The one most likely to cause trouble: AsyncLocalStorage.getStore() returns the exact same RequestContext type that was stored, but the function casts it blindly with 'as AsyncRequestContext' without runtime validation If this fails, If the stored context has wrong shape (missing required properties, wrong types), the cast succeeds but downstream code crashes with property access errors like 'Cannot read property of undefined'
How many hidden assumptions does remix have?

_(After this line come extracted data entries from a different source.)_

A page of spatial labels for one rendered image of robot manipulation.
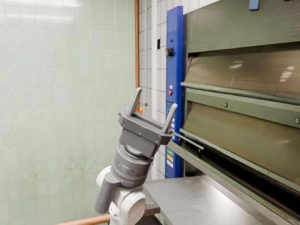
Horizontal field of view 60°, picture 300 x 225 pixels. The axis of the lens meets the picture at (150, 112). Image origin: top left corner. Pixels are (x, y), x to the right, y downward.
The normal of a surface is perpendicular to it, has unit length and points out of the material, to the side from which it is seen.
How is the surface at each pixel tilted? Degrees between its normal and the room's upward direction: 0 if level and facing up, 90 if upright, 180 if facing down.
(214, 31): 90
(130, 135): 97
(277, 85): 70
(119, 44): 90
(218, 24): 90
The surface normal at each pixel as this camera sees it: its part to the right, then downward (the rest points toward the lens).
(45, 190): 0.34, 0.16
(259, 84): -0.88, -0.28
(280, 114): -0.94, 0.06
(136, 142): -0.33, 0.29
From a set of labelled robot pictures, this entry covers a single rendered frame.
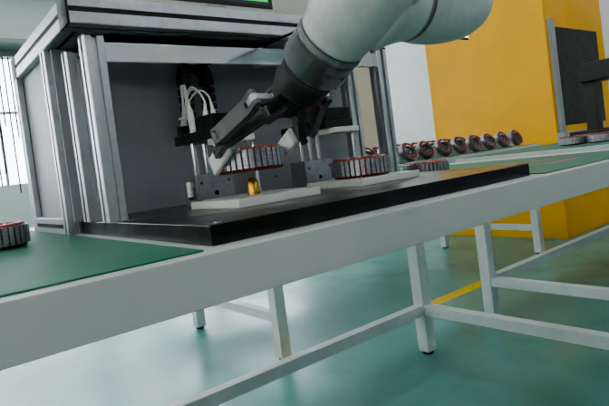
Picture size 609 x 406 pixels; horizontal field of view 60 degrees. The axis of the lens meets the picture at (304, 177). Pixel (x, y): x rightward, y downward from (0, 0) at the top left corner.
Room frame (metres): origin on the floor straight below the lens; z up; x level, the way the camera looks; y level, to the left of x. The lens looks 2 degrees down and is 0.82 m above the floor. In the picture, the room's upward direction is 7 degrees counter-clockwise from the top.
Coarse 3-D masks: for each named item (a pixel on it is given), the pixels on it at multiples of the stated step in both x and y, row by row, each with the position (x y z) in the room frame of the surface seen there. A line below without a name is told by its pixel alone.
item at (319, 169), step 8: (304, 160) 1.08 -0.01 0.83; (312, 160) 1.07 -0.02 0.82; (320, 160) 1.09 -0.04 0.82; (328, 160) 1.10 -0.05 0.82; (296, 168) 1.08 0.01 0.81; (304, 168) 1.06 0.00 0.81; (312, 168) 1.07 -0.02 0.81; (320, 168) 1.08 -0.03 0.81; (328, 168) 1.10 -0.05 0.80; (296, 176) 1.08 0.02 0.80; (304, 176) 1.06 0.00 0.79; (312, 176) 1.07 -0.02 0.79; (320, 176) 1.08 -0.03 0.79; (328, 176) 1.10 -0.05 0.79; (296, 184) 1.09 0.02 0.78; (304, 184) 1.07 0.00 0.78
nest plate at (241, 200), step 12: (264, 192) 0.85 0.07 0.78; (276, 192) 0.80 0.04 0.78; (288, 192) 0.79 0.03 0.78; (300, 192) 0.80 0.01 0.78; (312, 192) 0.82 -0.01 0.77; (192, 204) 0.85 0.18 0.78; (204, 204) 0.81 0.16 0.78; (216, 204) 0.79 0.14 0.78; (228, 204) 0.76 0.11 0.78; (240, 204) 0.74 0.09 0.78; (252, 204) 0.75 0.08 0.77
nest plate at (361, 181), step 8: (376, 176) 0.92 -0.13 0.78; (384, 176) 0.92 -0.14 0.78; (392, 176) 0.93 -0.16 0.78; (400, 176) 0.94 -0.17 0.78; (408, 176) 0.96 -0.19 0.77; (416, 176) 0.97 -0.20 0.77; (312, 184) 0.99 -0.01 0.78; (320, 184) 0.97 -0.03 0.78; (328, 184) 0.95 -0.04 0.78; (336, 184) 0.93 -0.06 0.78; (344, 184) 0.92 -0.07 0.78; (352, 184) 0.90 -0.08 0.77; (360, 184) 0.89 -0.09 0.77; (368, 184) 0.89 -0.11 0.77
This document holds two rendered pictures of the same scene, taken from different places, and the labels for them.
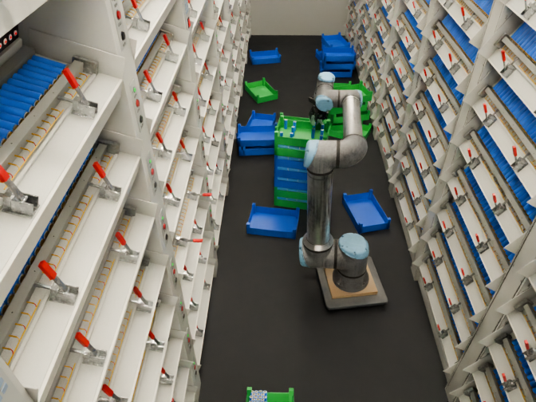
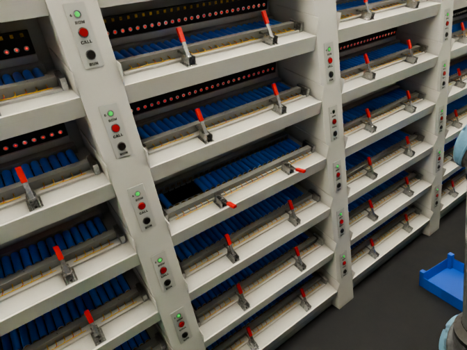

CodeSea found 13 assumptions remix relies on but never validates, 5 of them critical, spanning Shape, Environment, Ordering, Domain, Contract, Scale, Resource, Temporal. Most are routine — the analysis flags the two or three most likely to actually bite.
What is a hidden assumption?
Something the code depends on but never checks: a data shape, an ordering, an environment condition, a scale limit, or a contract with another service. It holds until the world it runs in changes, then fails silently.